§ About this task
Look below. Copy each line that has "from" in it.

§ Data excerpt

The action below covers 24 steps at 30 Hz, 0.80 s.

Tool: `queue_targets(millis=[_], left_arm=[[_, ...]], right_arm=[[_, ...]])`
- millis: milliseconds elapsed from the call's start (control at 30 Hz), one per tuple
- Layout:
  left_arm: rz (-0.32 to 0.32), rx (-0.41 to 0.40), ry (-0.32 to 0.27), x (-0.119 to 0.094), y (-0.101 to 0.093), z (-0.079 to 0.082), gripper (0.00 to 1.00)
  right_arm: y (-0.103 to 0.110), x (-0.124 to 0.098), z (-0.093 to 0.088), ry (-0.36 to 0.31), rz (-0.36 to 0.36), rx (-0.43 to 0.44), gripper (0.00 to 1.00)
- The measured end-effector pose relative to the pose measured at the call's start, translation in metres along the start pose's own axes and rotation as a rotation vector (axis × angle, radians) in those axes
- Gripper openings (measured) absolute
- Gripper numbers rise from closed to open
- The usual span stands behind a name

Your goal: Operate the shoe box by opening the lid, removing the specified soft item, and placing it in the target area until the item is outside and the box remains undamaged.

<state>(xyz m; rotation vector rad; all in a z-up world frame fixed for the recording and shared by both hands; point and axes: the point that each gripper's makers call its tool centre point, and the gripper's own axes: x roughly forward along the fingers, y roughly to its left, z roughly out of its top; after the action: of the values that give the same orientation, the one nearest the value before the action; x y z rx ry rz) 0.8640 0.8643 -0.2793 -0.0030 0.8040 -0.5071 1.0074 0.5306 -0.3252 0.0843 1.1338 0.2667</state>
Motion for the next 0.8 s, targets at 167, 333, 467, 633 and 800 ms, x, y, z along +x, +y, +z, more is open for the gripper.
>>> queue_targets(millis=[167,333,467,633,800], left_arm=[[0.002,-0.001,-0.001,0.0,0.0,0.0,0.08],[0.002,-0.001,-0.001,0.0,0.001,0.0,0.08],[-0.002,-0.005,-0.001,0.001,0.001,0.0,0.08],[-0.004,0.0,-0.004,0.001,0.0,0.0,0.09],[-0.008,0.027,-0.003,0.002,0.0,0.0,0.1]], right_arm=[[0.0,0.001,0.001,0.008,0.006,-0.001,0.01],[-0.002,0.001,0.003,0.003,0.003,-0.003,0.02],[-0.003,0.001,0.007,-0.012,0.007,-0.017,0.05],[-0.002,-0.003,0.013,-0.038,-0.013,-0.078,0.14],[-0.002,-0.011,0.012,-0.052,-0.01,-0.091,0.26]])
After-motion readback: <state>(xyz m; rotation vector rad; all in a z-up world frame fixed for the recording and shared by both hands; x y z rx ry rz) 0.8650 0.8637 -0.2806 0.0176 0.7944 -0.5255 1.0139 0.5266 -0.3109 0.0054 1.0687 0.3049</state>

§ Your solution
- millis: milliseconds elapsed from the call's start (control at 30 Hz), one per tuple
- Gripper numbers rise from closed to open

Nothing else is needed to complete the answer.